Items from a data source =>
★ ★ ★ ★ ★ ★ ★
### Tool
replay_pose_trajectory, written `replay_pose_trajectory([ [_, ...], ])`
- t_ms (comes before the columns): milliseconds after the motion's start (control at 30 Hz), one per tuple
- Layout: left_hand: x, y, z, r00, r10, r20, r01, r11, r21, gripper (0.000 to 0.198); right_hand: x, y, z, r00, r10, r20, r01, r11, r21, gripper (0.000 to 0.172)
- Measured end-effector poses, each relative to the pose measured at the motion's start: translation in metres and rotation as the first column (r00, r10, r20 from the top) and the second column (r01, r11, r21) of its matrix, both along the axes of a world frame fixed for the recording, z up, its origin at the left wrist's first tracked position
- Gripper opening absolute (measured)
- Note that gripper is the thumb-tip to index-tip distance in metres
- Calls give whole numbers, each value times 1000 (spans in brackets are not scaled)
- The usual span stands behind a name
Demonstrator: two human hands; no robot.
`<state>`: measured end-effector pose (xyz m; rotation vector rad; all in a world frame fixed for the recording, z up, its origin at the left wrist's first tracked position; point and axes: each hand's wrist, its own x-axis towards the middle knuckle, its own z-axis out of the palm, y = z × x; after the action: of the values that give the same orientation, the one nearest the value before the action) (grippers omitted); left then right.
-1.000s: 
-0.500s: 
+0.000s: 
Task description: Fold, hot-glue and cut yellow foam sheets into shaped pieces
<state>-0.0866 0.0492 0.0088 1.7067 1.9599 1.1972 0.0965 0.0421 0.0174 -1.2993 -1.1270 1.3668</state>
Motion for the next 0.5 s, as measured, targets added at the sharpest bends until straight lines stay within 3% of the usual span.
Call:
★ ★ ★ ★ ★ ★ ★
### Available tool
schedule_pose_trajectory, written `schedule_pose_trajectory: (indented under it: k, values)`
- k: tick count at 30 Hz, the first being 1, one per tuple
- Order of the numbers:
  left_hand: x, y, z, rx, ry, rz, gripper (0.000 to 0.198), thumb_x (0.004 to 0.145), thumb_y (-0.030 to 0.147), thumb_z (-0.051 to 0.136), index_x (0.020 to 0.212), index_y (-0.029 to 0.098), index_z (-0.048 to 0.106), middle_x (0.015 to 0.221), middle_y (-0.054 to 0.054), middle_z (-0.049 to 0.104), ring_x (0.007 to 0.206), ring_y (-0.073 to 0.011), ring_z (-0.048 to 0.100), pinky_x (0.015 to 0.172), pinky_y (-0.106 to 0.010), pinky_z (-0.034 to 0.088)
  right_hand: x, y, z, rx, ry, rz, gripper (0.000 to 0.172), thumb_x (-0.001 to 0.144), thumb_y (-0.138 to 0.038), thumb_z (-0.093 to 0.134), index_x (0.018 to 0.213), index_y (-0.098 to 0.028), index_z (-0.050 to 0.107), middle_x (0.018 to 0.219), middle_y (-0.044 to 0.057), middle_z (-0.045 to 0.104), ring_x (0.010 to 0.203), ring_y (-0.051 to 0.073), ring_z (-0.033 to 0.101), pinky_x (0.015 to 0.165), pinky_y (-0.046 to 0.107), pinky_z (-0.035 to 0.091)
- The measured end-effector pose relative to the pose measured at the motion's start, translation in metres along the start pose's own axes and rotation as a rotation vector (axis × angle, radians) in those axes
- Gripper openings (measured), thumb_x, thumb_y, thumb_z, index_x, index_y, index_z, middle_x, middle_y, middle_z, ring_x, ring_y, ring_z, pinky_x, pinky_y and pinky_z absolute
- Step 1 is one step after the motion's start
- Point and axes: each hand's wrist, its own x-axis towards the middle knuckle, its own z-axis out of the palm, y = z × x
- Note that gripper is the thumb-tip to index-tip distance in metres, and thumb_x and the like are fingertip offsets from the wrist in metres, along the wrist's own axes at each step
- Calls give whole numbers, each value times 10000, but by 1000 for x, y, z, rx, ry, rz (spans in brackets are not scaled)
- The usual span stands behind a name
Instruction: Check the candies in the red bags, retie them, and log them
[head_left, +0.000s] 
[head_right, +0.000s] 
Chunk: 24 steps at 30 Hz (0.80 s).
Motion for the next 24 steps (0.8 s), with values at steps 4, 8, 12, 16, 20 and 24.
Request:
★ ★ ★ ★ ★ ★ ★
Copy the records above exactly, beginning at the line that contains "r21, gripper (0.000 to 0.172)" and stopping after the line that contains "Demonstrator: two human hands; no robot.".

EXERCISE ANSWER =>
- Layout: left_hand: x, y, z, r00, r10, r20, r01, r11, r21, gripper (0.000 to 0.198); right_hand: x, y, z, r00, r10, r20, r01, r11, r21, gripper (0.000 to 0.172)
- Measured end-effector poses, each relative to the pose measured at the motion's start: translation in metres and rotation as the first column (r00, r10, r20 from the top) and the second column (r01, r11, r21) of its matrix, both along the axes of a world frame fixed for the recording, z up, its origin at the left wrist's first tracked position
- Gripper opening absolute (measured)
- Note that gripper is the thumb-tip to index-tip distance in metres
- Calls give whole numbers, each value times 1000 (spans in brackets are not scaled)
- The usual span stands behind a name
Demonstrator: two human hands; no robot.

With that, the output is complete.